**Prompt**. One line at a time, check the entries below for the word "flower", and copy each line that has it.

(Records to process)

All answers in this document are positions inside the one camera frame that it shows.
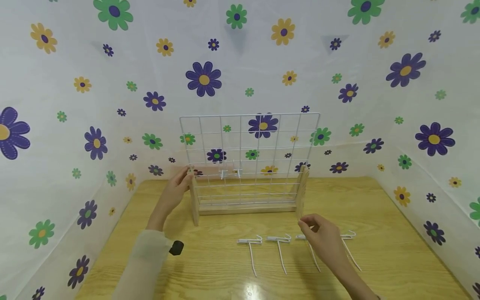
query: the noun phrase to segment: flower print
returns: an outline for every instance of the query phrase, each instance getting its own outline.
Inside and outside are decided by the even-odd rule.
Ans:
[[[133,191],[135,188],[135,180],[137,180],[137,178],[133,173],[129,173],[127,178],[125,178],[125,182],[127,183],[127,188],[129,191]]]
[[[67,120],[67,115],[64,111],[59,111],[57,112],[57,119],[59,119],[59,122],[65,123],[65,121]]]
[[[410,82],[410,79],[417,79],[420,77],[419,69],[425,67],[426,61],[420,60],[423,56],[422,53],[417,53],[411,58],[410,53],[405,54],[402,57],[401,62],[394,62],[390,66],[391,72],[385,78],[387,81],[393,80],[390,84],[391,87],[396,87],[398,84],[405,87]]]
[[[113,49],[112,47],[108,46],[108,44],[103,44],[103,50],[105,51],[105,54],[108,56],[112,57],[113,56]]]
[[[87,258],[86,255],[84,255],[81,260],[77,259],[77,267],[70,271],[70,279],[67,284],[68,287],[72,286],[72,289],[74,289],[77,283],[81,283],[84,280],[85,274],[88,272],[89,262],[90,259]]]
[[[72,171],[72,176],[75,178],[75,179],[79,179],[80,176],[81,176],[81,172],[78,168],[74,168],[73,171]]]
[[[180,143],[182,144],[185,143],[187,145],[193,145],[194,142],[195,142],[195,136],[193,134],[186,133],[180,136]]]
[[[431,223],[430,221],[427,221],[425,224],[423,224],[423,227],[427,230],[427,234],[432,238],[433,242],[439,244],[440,246],[442,243],[445,243],[446,240],[443,237],[445,234],[443,230],[438,228],[437,223]]]
[[[448,181],[448,184],[450,184],[450,186],[452,188],[458,188],[459,186],[462,185],[462,181],[460,179],[458,179],[458,177],[452,177]]]
[[[127,22],[133,21],[132,14],[127,12],[130,9],[127,0],[94,0],[93,6],[100,11],[98,19],[101,22],[108,21],[111,30],[117,30],[118,27],[128,30]]]
[[[45,222],[38,222],[34,229],[32,229],[28,235],[32,238],[30,239],[29,244],[34,245],[35,249],[38,249],[40,245],[46,245],[48,239],[53,237],[53,229],[55,224],[50,223],[50,220],[45,220]]]
[[[385,0],[352,0],[353,7],[348,11],[347,15],[353,17],[353,24],[358,24],[361,20],[366,25],[370,22],[371,17],[378,17],[382,9],[379,7]]]
[[[277,25],[272,26],[273,34],[271,36],[272,40],[276,40],[276,45],[280,46],[282,43],[288,45],[288,41],[293,39],[295,30],[295,24],[292,24],[290,18],[283,21],[283,19],[278,19]]]
[[[365,145],[365,148],[363,149],[363,151],[365,151],[365,154],[375,153],[375,151],[380,150],[382,148],[383,144],[384,142],[382,141],[382,139],[377,139],[377,140],[372,139],[370,143],[367,143]]]
[[[342,173],[343,171],[346,171],[348,168],[348,165],[347,165],[347,162],[337,162],[336,165],[331,165],[331,168],[330,168],[330,171],[332,171],[332,173]]]
[[[0,150],[8,159],[16,159],[20,149],[28,149],[30,141],[22,134],[30,132],[30,126],[23,121],[15,122],[18,113],[14,108],[6,107],[0,114]]]
[[[412,160],[410,157],[408,157],[406,154],[405,155],[400,155],[398,160],[398,165],[402,167],[403,170],[410,168],[412,165]]]
[[[212,149],[210,152],[207,152],[208,160],[211,160],[215,163],[222,163],[223,160],[227,159],[227,153],[222,149]]]
[[[218,48],[220,47],[220,45],[218,43],[219,43],[219,41],[217,41],[216,38],[211,38],[210,42],[208,42],[208,48],[212,51],[213,50],[217,51]]]
[[[436,42],[442,34],[440,33],[440,30],[435,30],[433,33],[430,34],[430,37],[428,40],[430,42]]]
[[[328,131],[328,127],[317,128],[317,131],[313,132],[310,136],[310,143],[313,143],[314,146],[321,145],[323,146],[325,142],[330,140],[331,131]]]
[[[215,95],[215,90],[222,87],[222,82],[217,80],[222,75],[219,69],[213,70],[213,64],[210,61],[205,62],[204,67],[199,62],[193,63],[193,71],[187,71],[185,76],[191,81],[187,87],[190,90],[197,89],[197,96],[203,97],[205,92],[210,97]]]
[[[292,85],[294,82],[297,81],[297,75],[293,71],[287,71],[285,75],[283,75],[282,83],[287,85]]]
[[[247,97],[253,96],[253,89],[251,87],[249,87],[245,90],[245,96],[247,96]]]
[[[249,133],[255,133],[255,138],[259,139],[262,136],[265,138],[270,137],[270,132],[277,131],[275,126],[278,123],[277,118],[273,118],[270,113],[266,115],[257,114],[255,119],[248,121],[248,124],[251,126],[248,129]]]
[[[227,11],[227,24],[232,24],[232,29],[237,27],[238,29],[241,29],[243,24],[247,23],[247,18],[245,18],[246,15],[247,11],[243,9],[241,4],[237,6],[232,4],[230,10]]]
[[[433,122],[430,127],[427,125],[420,126],[421,133],[415,135],[415,139],[421,141],[418,144],[420,150],[427,150],[429,156],[434,156],[436,152],[440,155],[447,154],[447,147],[453,147],[455,140],[449,138],[453,134],[451,128],[443,128],[440,130],[440,124]]]
[[[50,29],[43,27],[41,23],[32,24],[31,27],[33,32],[30,33],[30,36],[36,41],[39,49],[43,49],[47,54],[57,51],[54,46],[57,44],[57,40],[52,37],[53,32]]]
[[[330,42],[330,48],[333,50],[337,50],[338,48],[340,48],[340,44],[342,43],[342,41],[340,40],[340,38],[334,38],[333,41]]]
[[[306,166],[307,168],[310,168],[310,164],[307,162],[300,162],[298,165],[295,166],[295,172],[300,172],[301,166]]]
[[[427,200],[428,200],[429,202],[432,202],[432,203],[433,203],[433,202],[435,202],[435,201],[437,200],[437,196],[435,196],[435,195],[432,194],[432,193],[428,193],[428,194],[427,194]]]
[[[353,127],[350,128],[350,135],[351,136],[358,136],[360,133],[363,132],[363,129],[365,126],[363,126],[363,123],[360,124],[355,124]]]
[[[265,176],[272,175],[273,173],[277,173],[277,171],[278,171],[278,168],[276,168],[275,166],[265,166],[265,168],[261,170],[261,172]]]
[[[80,225],[81,229],[92,225],[92,220],[96,218],[96,208],[95,200],[85,202],[85,208],[80,209],[78,212],[80,217],[77,220],[77,225]]]
[[[385,34],[380,37],[380,41],[378,41],[378,45],[380,46],[380,49],[382,48],[388,48],[391,44],[393,44],[393,40],[395,38],[395,35],[393,34],[393,31],[385,31]]]
[[[84,78],[83,76],[80,76],[78,78],[75,78],[73,86],[77,88],[77,92],[81,92],[83,94],[90,91],[92,84],[90,83],[90,80]]]
[[[102,159],[103,154],[108,152],[106,143],[107,139],[102,136],[102,131],[100,128],[95,128],[90,126],[90,132],[85,132],[85,139],[88,143],[85,144],[85,151],[90,152],[91,159]]]
[[[347,84],[345,88],[340,89],[338,99],[342,99],[343,103],[352,102],[352,99],[357,96],[358,89],[357,84]]]
[[[465,6],[465,11],[460,15],[460,18],[463,18],[463,23],[470,22],[473,24],[480,18],[480,0],[473,0],[472,3],[469,3]]]
[[[150,165],[148,167],[148,169],[150,170],[150,173],[152,173],[155,176],[162,176],[163,175],[163,170],[160,169],[158,166]]]

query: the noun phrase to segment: beige sleeve
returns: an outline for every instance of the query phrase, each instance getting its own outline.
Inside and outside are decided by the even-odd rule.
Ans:
[[[152,300],[155,283],[172,242],[156,230],[144,230],[137,238],[127,266],[113,292],[114,300]]]

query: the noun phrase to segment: floral backdrop
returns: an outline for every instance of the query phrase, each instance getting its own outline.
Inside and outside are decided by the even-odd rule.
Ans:
[[[480,0],[23,0],[0,14],[0,300],[75,297],[138,185],[187,162],[199,137],[180,116],[261,113],[250,139],[268,142],[267,112],[320,112],[315,132],[285,137],[313,145],[292,171],[376,178],[480,298]]]

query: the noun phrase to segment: wooden table
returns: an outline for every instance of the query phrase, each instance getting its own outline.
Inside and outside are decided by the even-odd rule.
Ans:
[[[89,272],[78,300],[110,299],[137,235],[166,181],[144,181]],[[393,299],[468,299],[468,296],[403,217],[378,183],[367,177],[309,179],[304,213],[319,213],[340,230],[353,230],[347,240],[372,290]],[[200,216],[194,227],[190,196],[170,215],[165,234],[181,240],[180,256],[168,256],[157,281],[159,299],[349,299],[333,274],[318,260],[319,273],[306,242],[282,244],[287,275],[277,244],[252,245],[255,278],[247,245],[240,238],[300,234],[295,212]]]

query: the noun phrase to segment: purple flower with yellow center
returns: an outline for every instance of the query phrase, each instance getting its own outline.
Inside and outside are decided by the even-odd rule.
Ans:
[[[451,128],[443,128],[440,130],[440,124],[433,122],[430,125],[430,128],[427,125],[421,125],[420,131],[422,133],[417,133],[415,138],[421,141],[418,145],[420,150],[427,150],[429,156],[434,156],[436,152],[440,155],[447,154],[447,147],[452,147],[455,145],[455,140],[449,138],[453,134]]]
[[[187,87],[191,90],[197,89],[197,95],[203,97],[205,92],[211,97],[215,95],[215,90],[222,87],[221,81],[217,80],[222,75],[219,69],[213,70],[213,64],[207,61],[202,68],[199,62],[193,63],[193,71],[187,71],[185,76],[191,81]]]
[[[425,67],[427,64],[426,61],[420,60],[423,56],[422,53],[417,53],[412,58],[410,53],[405,54],[402,57],[401,62],[394,62],[390,66],[391,72],[387,75],[386,80],[393,80],[390,84],[391,87],[396,87],[398,84],[401,86],[407,86],[410,82],[410,79],[417,79],[420,77],[419,69]]]

(End Records to process)

**Output**.
query: the noun phrase to segment: flower print
query: the noun phrase to segment: purple flower with yellow center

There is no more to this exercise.